§ What you will do
Filter the listing below for "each" and report every line that has it.

§ Stored data
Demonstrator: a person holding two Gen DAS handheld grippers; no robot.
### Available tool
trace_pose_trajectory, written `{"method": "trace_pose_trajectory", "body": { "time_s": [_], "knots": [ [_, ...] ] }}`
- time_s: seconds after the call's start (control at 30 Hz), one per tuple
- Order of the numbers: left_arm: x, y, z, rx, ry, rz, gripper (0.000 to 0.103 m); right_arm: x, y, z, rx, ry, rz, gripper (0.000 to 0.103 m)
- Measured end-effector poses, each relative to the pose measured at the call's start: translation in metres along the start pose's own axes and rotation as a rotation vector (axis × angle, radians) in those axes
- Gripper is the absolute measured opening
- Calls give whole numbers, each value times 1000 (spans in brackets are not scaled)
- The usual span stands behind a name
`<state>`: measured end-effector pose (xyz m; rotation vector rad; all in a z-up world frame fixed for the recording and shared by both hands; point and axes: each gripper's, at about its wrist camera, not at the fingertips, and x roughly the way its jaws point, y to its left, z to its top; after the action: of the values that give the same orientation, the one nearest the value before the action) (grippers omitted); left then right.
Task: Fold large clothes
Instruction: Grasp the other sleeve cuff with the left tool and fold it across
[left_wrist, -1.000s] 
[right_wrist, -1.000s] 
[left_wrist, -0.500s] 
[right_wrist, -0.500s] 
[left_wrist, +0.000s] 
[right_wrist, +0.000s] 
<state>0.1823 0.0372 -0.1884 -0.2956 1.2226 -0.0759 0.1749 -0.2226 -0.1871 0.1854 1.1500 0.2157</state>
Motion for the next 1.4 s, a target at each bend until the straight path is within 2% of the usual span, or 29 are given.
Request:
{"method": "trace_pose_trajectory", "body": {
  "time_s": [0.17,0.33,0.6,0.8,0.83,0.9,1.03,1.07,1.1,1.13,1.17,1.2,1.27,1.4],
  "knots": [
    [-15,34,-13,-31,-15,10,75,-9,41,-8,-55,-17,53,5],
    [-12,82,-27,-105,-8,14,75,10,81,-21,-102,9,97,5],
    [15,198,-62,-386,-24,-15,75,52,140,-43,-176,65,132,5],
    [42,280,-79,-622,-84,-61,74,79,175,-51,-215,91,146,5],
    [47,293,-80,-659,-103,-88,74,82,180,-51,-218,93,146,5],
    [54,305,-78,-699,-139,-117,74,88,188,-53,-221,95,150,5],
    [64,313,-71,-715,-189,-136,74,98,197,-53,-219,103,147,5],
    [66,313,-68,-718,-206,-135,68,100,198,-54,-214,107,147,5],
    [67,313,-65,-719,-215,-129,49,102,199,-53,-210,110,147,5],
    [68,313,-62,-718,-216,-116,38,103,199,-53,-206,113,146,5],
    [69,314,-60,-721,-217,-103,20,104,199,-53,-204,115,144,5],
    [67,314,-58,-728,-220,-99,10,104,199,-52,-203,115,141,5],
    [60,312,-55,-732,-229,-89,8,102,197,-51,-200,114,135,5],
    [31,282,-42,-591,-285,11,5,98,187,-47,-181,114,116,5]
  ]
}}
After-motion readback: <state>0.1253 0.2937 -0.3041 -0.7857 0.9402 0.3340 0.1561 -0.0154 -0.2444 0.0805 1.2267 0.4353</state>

§ Your response
- Measured end-effector poses, each relative to the pose measured at the call's start: translation in metres along the start pose's own axes and rotation as a rotation vector (axis × angle, radians) in those axes
- Calls give whole numbers, each value times 1000 (spans in brackets are not scaled)
`<state>`: measured end-effector pose (xyz m; rotation vector rad; all in a z-up world frame fixed for the recording and shared by both hands; point and axes: each gripper's, at about its wrist camera, not at the fingertips, and x roughly the way its jaws point, y to its left, z to its top; after the action: of the values that give the same orientation, the one nearest the value before the action) (grippers omitted); left then right.
Motion for the next 1.4 s, a target at each bend until the straight path is within 2% of the usual span, or 29 are given.

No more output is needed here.